Falls Sie bisher noch nicht überzeugt von der Relevanz emotionaler Intelligenz sind, hier noch ein kleiner Denkanstoß: Mit zunehmender Technologisierung und Digitalisierung, werden einfache Aufgaben von Menschen durch Maschinen und automatisierte Prozesse ersetzt. Menschen verlieren an Produktivität, gar an Relevanz. Aber eine Sache wird uns stets von der Maschine unterscheiden: unsere Emotionen. Und den intelligenten Umgang damit, wollen Sie doch bestimmt nicht vernachlässigen, oder?

 

 

 

Quellen

1Bosley, I., & Kasten, E. (2018). Emotionale Intelligenz. Ein Ratgeber mit Übungsaufgaben für Kinder, Jugendliche und Erwachsene. Berlin: Springer Verlag.

2Breuer, J. P., & Frot, P. (2010). Das emotionale Unternehmen Mental starke Organisationen entwickeln Emotionale Viren aufspüren und behandeln. Wiesbaden: Gabler Verlag.

3Goleman, D., Boyatzis, R., McKee, A. (2002): Emotionale Führung. Berlin: Ullstein

4Gölzner, H., & Meyer, P. (2018). Emotionale Intelligenz in Organisationen. Der Schlüssel zum Wissenstransfer von angewandter Forschung in die praktische Umsetzung. Wiesbaden: Springer VS.

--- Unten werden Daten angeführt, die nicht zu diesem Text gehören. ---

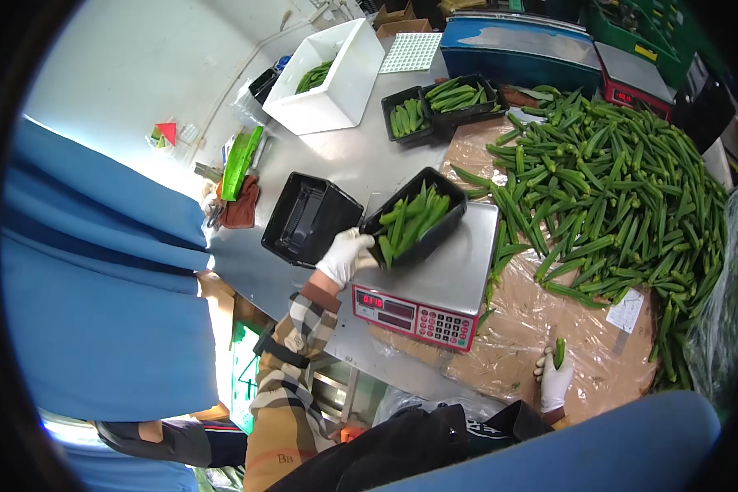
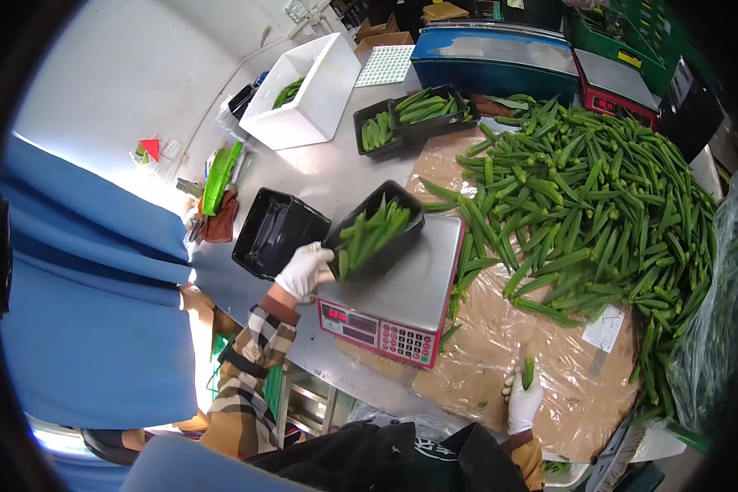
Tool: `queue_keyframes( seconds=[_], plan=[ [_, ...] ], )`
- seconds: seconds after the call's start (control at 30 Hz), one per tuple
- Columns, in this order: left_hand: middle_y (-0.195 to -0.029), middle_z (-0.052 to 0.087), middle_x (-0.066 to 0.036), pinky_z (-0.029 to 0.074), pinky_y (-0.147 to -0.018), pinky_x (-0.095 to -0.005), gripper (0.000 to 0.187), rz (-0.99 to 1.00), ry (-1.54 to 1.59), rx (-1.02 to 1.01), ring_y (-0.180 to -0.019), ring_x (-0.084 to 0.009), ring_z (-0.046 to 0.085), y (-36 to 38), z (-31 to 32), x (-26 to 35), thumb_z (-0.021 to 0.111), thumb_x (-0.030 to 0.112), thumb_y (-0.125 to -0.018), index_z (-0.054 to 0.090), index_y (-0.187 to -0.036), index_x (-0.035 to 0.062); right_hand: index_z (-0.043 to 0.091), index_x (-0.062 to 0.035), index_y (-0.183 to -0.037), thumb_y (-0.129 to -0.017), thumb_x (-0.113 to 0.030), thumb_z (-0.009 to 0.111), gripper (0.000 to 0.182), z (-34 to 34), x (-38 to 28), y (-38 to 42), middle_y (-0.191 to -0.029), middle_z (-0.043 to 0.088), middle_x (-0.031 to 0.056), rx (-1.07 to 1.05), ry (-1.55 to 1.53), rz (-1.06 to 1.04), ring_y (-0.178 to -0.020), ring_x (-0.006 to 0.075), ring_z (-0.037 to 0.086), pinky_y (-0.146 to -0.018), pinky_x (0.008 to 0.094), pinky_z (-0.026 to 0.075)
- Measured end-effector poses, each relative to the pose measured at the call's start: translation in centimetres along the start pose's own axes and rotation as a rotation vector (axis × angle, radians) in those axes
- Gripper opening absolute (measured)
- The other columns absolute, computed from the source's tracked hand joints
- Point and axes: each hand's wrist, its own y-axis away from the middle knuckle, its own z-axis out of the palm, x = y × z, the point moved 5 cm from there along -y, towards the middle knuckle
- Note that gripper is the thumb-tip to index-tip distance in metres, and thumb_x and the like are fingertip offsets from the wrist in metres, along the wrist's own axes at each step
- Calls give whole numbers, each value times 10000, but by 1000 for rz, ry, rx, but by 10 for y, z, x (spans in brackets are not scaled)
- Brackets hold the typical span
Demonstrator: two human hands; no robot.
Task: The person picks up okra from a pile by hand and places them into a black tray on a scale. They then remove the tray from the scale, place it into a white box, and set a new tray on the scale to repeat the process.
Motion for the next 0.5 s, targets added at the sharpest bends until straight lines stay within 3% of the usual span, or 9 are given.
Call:
queue_keyframes(
  seconds=[0.07,0.27,0.33,0.5],
  plan=[
    [-1082,658,-181,634,-670,-401,215,106,40,-16,-868,-302,713,-22,10,34,536,-11,-886,552,-1100,-24,584,-53,-1044,-1003,-87,542,67,0,2,0,-684,586,-9,11,-7,22,-490,57,519,-427,201,401],
    [-1055,653,-238,641,-722,-427,240,320,107,163,-853,-381,700,-135,31,125,525,-13,-898,554,-1120,-99,591,-47,-1048,-1007,-102,552,80,2,-3,4,-699,596,-11,49,39,28,-509,45,518,-450,184,401],
    [-1047,642,-261,653,-719,-455,266,260,251,318,-838,-388,699,-205,16,129,508,-11,-910,498,-1158,-108,590,-32,-1057,-1003,-84,552,84,1,0,2,-717,600,2,50,36,36,-522,49,521,-458,188,413],
    [-1034,630,-260,647,-731,-490,257,132,418,159,-867,-421,688,-301,23,109,504,41,-959,461,-1172,-96,592,-1,-1110,-997,-59,558,132,0,4,1,-737,602,18,69,3,46,-540,61,525,-476,199,433]
  ],
)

5Lee, H. J. (2018). How emotional intelligence relates to job satisfaction and burnout in public service jobs. International Review of Administrative Sciences, 84(4), 729-745. doi: 10.1177/0020852316670489.

6Vakola, M., Tsaousis, I., & Nikolaou, I. (2004). The role of emotional intelligence and personality variables on attitudes toward organisational change, Journal of Managerial Psychology, 19(2), 88-110.

7Wild, E. & Möller, J. (2015). Pädagogische Psychologie. Göttingen: Springer.